Yangon/Washington: President Barack Obama will become the first US leader to visit Myanmar this month, the strongest international endorsement of the fragile democratic transition in the Southeast Asian country after half a century of military rule.

Obama will travel to Myanmar during a November 17-20 tour of Southeast Asia that will also take in Thailand and Cambodia, the White House said on Thursday, confirming his first international trip since he won a second term in Tuesday’s election.

He is going ahead with the trip despite recent sectarian violence in western Myanmar that has drawn concern from the United States and European Union.

UN human rights investigators have criticised the quasi-civilian government’s handling of the strife between Buddhists and minority Muslims, and some Myanmar exiles see Obama’s trip as premature before political reforms have been consolidated.

The visit to Myanmar, the first by a sitting US president, will give Obama a chance to meet President Thein Sein and opposition leader Aung San Suu Kyi to encourage the “ongoing democratic transition”, White House spokesman Jay Carney said.

Improved ties

Suu Kyi spent years in detention under the military as the figurehead of the movement for democracy. She was elected to parliament in April, when her National League for Democracy (NLD) ran in by-elections after boycotting a 2010 poll.

Obama will be in Myanmar on November 19, according to a senior government source in Yangon, where people expressed delight.

“I believe it is a clear sign of improved ties between the two countries and I am very glad that our NLD party played an important role in working for the emergence of this situation,” said NLD executive committee member Han Tha Myint.
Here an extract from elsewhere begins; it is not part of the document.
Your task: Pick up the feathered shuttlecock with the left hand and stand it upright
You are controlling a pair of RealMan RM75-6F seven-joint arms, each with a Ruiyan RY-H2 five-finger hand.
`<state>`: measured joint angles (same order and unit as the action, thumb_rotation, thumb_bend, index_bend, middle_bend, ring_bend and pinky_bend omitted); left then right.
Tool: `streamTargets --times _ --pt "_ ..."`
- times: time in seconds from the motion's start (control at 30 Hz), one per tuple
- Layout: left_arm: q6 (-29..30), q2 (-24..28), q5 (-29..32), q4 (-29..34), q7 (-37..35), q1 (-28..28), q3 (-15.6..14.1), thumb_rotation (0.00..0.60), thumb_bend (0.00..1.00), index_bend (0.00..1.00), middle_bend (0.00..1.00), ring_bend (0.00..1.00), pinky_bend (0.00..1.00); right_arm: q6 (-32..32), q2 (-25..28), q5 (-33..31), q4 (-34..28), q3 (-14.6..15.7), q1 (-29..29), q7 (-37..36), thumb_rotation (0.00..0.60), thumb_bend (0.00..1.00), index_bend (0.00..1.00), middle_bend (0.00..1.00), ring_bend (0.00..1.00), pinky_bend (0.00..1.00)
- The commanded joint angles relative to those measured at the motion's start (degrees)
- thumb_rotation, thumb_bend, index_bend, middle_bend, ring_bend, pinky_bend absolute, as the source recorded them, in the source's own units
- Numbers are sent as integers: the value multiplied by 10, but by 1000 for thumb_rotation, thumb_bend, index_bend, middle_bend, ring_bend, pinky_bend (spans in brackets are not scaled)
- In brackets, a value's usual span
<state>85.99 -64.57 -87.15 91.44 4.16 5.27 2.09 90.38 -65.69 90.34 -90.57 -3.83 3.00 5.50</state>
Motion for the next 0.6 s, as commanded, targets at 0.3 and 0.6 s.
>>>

Myint Soe, vice-chairman of the Federation of Chambers of Commerce and Industry, said the historic visit showed Myanmar had now been admitted into the international community.

“It’s good for President Obama to see things with his own eyes,” he said. “I would like to request him to keep encouraging the democratisation process in our country by helping to promote the socioeconomic standards of the people.”

Obama’s presence in Myanmar, also known as Burma, will highlight what his administration sees as a first-term foreign policy achievement and a development that could help counter China’s influence in a strategically important region.

Democratic change

Washington takes some credit for a carrot-and-stick approach that pushed Myanmar’s long-ruling generals toward democratic change and led to Thein Sein taking office as a reformist president in 2011.

But Obama also risks criticism for rewarding the new government too soon, especially after security forces failed to prevent bloody ethnic violence in the west of the country.

At least 89 people were killed in the recent clashes between Buddhist Rakhines and minority Muslim Rohingyas. Many thousands more have been displaced by the violence.

The US Campaign for Burma, an exile group, said Obama’s trip could “undermine the democracy activists and ethnic minorities”, but added that if the president was intent on going, he should broaden his agenda to include meetings with the still-powerful military and an address to parliament.

A senior administration official said Obama, who will also speak to civil society groups, was “acutely aware” of concerns about human rights, ethnic violence and political prisoners in Myanmar and would address those issues during his visit.